**Your task:** Restate, word for word and with no pictures, the stretch of lines in the data below that begins at the line with "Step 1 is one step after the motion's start" and ends at the line with "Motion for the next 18", inclusive.

[Data records]
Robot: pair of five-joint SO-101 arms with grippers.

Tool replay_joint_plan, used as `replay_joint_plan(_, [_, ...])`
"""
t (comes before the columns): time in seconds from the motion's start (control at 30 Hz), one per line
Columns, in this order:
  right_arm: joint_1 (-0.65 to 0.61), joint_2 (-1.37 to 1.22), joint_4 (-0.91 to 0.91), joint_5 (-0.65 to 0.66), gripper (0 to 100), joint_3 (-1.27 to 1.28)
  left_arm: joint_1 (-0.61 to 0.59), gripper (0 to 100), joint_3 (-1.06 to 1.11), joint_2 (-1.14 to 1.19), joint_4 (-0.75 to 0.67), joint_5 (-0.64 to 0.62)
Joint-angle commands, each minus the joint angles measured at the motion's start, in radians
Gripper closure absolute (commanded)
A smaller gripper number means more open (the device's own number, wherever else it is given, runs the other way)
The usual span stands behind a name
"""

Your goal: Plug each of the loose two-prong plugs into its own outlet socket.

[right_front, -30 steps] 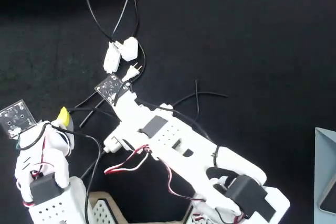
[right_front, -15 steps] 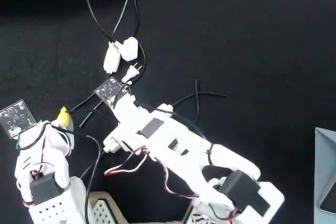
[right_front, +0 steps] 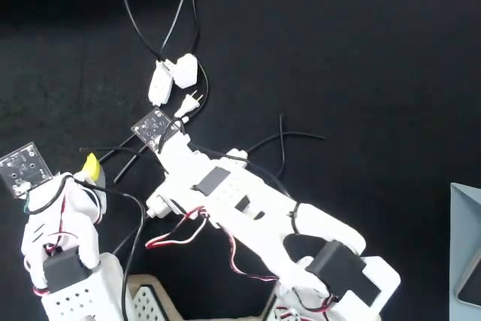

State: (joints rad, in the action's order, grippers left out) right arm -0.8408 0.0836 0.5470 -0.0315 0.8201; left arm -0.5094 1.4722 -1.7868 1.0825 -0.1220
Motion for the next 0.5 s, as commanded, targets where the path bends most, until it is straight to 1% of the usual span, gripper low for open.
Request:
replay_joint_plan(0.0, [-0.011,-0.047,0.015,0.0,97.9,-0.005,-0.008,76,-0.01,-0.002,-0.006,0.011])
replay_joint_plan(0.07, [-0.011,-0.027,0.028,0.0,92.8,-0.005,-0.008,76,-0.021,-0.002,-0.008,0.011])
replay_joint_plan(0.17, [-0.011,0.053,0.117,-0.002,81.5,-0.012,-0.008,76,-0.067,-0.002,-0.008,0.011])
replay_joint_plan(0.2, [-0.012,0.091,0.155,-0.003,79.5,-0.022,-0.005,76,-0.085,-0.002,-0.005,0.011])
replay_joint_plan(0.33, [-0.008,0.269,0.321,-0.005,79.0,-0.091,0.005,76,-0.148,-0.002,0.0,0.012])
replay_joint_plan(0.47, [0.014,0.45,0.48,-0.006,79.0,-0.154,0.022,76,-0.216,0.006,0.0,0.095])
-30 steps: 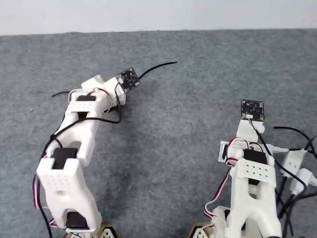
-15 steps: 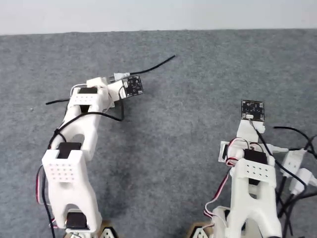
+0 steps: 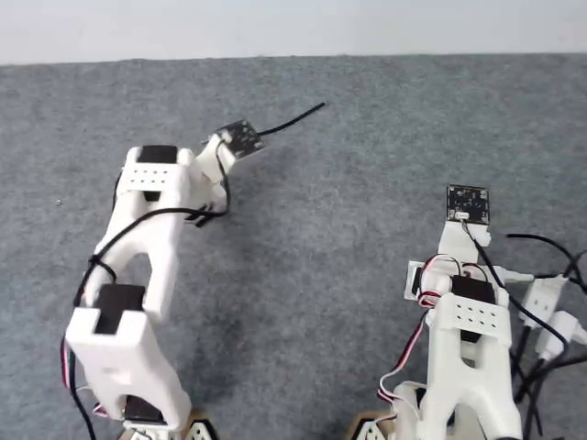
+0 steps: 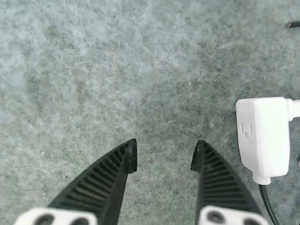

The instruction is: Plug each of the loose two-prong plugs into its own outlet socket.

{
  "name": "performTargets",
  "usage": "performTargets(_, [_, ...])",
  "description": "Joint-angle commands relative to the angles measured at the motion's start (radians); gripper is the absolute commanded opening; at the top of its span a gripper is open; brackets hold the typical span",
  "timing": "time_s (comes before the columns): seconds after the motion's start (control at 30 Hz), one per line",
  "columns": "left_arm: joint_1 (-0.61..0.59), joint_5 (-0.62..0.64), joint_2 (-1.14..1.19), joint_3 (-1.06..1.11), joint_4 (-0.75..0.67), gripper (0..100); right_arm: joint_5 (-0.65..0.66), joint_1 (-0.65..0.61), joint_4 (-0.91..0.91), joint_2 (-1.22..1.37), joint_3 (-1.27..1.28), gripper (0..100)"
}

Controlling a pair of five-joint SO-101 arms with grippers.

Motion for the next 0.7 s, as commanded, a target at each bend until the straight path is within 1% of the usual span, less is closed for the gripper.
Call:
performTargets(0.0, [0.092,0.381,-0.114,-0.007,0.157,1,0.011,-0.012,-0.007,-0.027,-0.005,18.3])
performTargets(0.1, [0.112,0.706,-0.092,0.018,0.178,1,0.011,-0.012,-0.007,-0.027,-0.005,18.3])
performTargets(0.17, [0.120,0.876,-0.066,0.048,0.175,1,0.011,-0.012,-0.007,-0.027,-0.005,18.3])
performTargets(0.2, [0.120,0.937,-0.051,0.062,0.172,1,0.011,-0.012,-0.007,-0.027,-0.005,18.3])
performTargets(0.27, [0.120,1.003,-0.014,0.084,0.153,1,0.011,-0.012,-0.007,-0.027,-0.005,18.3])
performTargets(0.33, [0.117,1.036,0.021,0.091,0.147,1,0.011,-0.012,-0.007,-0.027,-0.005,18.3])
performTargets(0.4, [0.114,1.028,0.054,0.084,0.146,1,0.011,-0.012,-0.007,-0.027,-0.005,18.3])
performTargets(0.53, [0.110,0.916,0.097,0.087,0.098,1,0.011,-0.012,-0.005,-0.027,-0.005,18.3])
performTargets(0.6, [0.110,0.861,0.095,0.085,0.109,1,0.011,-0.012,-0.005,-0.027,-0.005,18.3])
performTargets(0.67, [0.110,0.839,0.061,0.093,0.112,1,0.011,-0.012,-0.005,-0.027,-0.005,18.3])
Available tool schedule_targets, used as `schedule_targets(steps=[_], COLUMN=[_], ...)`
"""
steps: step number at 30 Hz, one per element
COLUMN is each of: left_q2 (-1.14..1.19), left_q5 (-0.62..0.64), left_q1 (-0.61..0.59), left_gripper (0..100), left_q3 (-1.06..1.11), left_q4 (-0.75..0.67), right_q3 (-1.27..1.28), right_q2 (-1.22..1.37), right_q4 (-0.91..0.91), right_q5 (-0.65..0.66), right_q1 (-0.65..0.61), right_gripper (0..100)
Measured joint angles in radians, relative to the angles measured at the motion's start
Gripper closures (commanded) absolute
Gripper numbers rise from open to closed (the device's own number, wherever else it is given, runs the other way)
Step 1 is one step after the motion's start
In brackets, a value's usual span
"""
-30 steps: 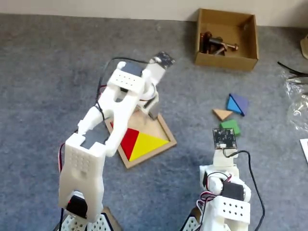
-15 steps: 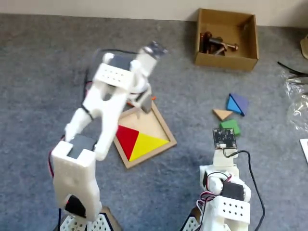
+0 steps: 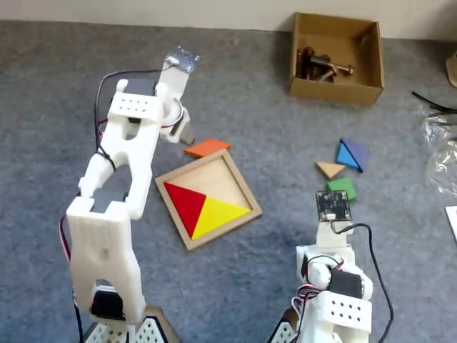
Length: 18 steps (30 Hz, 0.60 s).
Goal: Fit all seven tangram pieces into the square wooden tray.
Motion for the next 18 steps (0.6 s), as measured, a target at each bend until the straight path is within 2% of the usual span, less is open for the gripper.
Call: schedule_targets(steps=[14,18], left_q2=[0.051,0.051], left_q5=[0.003,0.003], left_q1=[-0.029,-0.029], left_gripper=[74,74], left_q3=[0.000,-0.006], left_q4=[-0.008,0.060], right_q3=[0.000,0.000], right_q2=[0.000,0.000], right_q4=[0.000,0.000], right_q5=[0.000,0.000], right_q1=[0.000,0.000], right_gripper=[98.7,98.7])
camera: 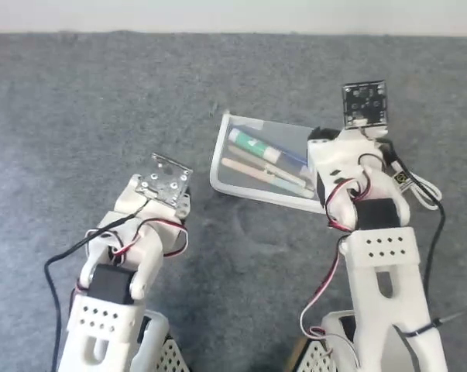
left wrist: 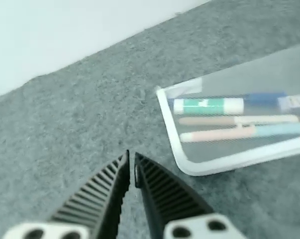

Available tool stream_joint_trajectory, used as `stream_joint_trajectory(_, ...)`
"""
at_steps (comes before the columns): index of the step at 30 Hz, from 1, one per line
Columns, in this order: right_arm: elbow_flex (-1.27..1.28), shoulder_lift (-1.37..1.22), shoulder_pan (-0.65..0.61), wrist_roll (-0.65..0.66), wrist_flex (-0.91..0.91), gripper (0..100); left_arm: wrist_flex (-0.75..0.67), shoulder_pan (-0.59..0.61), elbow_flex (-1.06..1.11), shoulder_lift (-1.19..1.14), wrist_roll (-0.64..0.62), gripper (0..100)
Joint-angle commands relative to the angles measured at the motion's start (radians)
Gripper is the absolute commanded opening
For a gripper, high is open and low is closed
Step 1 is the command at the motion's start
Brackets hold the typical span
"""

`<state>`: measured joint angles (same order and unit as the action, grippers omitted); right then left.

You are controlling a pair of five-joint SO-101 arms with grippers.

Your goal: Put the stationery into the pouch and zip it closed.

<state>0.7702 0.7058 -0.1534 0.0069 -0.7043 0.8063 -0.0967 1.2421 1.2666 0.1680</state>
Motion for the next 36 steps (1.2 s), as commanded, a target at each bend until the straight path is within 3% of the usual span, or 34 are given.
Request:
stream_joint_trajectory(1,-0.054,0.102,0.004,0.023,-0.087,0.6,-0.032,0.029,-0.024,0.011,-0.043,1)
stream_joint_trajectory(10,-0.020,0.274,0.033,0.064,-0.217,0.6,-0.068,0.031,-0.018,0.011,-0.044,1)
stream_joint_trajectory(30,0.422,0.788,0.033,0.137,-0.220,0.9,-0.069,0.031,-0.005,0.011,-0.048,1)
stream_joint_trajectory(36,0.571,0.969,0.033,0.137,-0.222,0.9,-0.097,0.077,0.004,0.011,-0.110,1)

**Answer section:**
Step 1 is one step after the motion's start
In brackets, a value's usual span
"""
-30 steps: 
-15 steps: 
+0 steps: 
Length: 18 steps (30 Hz, 0.60 s).
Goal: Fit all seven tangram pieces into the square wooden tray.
Motion for the next 18 steps (0.6 s), as measured, a target at each bend until the straight path is within 2% of the usual span, less is open for the gripper.

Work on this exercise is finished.